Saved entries
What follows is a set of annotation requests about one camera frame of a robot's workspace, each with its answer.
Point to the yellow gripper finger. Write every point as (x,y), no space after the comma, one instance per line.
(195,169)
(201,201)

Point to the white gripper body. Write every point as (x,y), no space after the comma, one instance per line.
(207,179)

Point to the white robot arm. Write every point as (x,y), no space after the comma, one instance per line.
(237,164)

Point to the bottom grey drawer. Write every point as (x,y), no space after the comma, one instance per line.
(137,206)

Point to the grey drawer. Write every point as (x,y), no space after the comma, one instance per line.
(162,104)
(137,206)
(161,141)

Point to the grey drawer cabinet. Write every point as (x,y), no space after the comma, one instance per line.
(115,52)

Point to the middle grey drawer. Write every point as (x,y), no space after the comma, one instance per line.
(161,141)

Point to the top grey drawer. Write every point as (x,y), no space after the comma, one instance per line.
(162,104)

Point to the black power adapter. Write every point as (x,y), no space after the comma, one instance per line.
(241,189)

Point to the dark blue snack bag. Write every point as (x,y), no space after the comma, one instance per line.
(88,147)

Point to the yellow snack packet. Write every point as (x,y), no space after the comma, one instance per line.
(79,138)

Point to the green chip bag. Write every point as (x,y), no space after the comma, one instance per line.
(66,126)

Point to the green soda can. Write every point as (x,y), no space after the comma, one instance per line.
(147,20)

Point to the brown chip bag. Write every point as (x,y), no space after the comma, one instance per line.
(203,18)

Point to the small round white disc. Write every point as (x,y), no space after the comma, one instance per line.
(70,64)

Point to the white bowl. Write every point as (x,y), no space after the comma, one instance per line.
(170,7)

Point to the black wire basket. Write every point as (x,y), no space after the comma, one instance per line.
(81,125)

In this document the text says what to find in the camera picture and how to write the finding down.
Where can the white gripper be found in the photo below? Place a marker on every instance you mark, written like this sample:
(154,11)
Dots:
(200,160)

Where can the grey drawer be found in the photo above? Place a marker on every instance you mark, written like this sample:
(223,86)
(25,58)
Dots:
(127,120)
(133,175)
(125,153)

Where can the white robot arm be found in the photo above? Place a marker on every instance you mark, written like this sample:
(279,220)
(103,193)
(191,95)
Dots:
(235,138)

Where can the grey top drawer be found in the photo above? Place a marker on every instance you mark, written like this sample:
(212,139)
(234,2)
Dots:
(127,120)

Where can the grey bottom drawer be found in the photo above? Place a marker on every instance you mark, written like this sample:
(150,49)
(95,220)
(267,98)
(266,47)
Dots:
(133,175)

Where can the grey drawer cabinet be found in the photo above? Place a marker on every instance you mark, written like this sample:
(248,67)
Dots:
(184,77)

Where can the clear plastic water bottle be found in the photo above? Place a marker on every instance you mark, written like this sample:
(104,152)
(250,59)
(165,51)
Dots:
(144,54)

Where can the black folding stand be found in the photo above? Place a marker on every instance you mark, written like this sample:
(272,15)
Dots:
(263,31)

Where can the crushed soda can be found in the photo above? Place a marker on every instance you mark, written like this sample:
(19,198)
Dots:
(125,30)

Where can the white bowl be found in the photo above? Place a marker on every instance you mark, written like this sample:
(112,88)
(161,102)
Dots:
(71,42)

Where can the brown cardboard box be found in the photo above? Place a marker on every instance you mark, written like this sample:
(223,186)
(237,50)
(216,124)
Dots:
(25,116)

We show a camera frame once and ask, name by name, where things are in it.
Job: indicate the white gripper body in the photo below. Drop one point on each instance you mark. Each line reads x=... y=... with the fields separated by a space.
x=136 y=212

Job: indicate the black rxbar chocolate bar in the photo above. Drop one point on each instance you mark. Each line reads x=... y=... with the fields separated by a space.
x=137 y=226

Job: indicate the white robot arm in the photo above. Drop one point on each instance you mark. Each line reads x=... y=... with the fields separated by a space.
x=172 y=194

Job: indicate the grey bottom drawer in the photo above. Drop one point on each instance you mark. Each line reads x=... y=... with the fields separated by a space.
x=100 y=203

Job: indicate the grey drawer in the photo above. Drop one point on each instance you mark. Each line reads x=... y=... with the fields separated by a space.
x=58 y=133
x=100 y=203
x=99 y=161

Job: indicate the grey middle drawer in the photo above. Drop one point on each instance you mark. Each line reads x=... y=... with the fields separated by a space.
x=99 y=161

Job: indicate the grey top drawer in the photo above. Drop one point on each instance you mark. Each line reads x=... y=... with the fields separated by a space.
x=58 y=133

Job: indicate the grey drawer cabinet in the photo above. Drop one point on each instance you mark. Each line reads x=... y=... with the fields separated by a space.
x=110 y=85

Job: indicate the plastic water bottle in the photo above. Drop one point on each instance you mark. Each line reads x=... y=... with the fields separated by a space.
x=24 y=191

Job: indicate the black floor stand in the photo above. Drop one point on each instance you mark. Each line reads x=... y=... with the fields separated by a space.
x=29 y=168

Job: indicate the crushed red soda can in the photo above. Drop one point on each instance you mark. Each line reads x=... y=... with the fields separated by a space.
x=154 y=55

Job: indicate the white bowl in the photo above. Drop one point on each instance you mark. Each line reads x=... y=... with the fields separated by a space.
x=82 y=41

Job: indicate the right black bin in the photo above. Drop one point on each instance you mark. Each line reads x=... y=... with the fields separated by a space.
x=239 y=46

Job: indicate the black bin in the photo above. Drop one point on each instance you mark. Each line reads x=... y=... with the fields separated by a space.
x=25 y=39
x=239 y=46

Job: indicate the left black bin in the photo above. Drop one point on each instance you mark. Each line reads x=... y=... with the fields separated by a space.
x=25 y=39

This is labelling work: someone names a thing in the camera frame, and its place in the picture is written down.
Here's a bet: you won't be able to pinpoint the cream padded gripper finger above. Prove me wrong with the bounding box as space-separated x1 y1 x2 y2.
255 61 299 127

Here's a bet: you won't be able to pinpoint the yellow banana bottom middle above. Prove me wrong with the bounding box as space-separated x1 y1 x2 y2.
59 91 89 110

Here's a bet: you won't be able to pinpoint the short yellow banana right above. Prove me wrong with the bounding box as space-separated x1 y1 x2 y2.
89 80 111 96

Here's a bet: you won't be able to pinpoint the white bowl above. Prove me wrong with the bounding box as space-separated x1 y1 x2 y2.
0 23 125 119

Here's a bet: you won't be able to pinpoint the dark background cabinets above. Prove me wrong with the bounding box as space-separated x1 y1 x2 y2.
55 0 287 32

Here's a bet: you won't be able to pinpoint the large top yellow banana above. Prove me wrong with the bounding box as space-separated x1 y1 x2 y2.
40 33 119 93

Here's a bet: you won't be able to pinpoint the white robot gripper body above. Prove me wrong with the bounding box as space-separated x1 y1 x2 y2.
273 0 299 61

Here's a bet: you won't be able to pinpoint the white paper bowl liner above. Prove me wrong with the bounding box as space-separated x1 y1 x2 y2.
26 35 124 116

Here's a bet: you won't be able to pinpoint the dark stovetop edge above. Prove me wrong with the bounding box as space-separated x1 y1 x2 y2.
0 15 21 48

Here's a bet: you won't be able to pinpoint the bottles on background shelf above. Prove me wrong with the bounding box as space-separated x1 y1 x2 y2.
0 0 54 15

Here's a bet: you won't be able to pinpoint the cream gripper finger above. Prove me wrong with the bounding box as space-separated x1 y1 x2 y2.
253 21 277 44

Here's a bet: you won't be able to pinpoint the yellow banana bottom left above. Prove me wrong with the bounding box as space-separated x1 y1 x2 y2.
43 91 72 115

### Task to complete
Copy out all the lines of the records that include "like".

### Your response
Where can the white gripper be found in the photo below? Place a marker on every instance you mark, written like this sample:
Where can the grey drawer be found in the photo above? Place a marker on every instance you mark, written like this sample:
Where can the white robot arm be found in the photo above? Place a marker on every instance you mark, written like this sample:
Where can the grey top drawer be found in the photo above? Place a marker on every instance you mark, written like this sample:
Where can the grey bottom drawer be found in the photo above? Place a marker on every instance you mark, written like this sample:
Where can the grey drawer cabinet be found in the photo above? Place a marker on every instance you mark, written like this sample:
Where can the clear plastic water bottle be found in the photo above? Place a marker on every instance you mark, written like this sample:
Where can the black folding stand be found in the photo above? Place a marker on every instance you mark, written like this sample:
Where can the crushed soda can be found in the photo above? Place a marker on every instance you mark, written like this sample:
Where can the white bowl be found in the photo above? Place a marker on every instance you mark, written like this sample:
Where can the brown cardboard box be found in the photo above? Place a marker on every instance you mark, written like this sample:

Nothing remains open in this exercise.